### Input data ###
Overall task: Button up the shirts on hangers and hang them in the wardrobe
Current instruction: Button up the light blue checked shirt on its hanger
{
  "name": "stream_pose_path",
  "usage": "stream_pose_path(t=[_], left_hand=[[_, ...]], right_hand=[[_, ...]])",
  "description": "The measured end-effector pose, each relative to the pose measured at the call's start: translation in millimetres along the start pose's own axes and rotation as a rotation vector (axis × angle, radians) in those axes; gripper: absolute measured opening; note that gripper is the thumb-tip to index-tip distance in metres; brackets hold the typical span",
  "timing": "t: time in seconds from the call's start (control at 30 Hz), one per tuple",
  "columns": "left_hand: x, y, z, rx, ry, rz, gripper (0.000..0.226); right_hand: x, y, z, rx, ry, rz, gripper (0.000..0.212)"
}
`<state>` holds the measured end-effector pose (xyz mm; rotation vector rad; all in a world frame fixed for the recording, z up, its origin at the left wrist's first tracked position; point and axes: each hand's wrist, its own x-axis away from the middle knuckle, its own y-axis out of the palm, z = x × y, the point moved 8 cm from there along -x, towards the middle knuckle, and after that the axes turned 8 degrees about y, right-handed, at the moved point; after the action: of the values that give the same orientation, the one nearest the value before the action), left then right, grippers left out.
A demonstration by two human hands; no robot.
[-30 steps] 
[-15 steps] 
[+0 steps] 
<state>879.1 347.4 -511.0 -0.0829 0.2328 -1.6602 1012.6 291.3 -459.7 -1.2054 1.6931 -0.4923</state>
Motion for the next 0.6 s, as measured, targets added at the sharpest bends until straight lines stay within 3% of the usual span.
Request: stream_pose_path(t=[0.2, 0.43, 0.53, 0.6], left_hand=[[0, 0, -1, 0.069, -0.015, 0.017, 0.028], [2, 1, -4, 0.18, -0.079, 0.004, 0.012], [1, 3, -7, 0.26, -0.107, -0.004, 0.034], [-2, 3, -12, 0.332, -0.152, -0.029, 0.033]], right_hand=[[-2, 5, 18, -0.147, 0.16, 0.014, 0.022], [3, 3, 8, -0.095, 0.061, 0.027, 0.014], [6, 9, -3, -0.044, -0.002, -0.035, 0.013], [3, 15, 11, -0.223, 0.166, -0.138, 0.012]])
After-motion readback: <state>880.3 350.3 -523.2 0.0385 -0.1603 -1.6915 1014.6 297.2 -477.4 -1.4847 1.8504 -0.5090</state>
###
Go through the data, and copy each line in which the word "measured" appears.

Task response:
  "description": "The measured end-effector pose, each relative to the pose measured at the call's start: translation in millimetres along the start pose's own axes and rotation as a rotation vector (axis × angle, radians) in those axes; gripper: absolute measured opening; note that gripper is the thumb-tip to index-tip distance in metres; brackets hold the typical span",
`<state>` holds the measured end-effector pose (xyz mm; rotation vector rad; all in a world frame fixed for the recording, z up, its origin at the left wrist's first tracked position; point and axes: each hand's wrist, its own x-axis away from the middle knuckle, its own y-axis out of the palm, z = x × y, the point moved 8 cm from there along -x, towards the middle knuckle, and after that the axes turned 8 degrees about y, right-handed, at the moved point; after the action: of the values that give the same orientation, the one nearest the value before the action), left then right, grippers left out.
Motion for the next 0.6 s, as measured, targets added at the sharpest bends until straight lines stay within 3% of the usual span.

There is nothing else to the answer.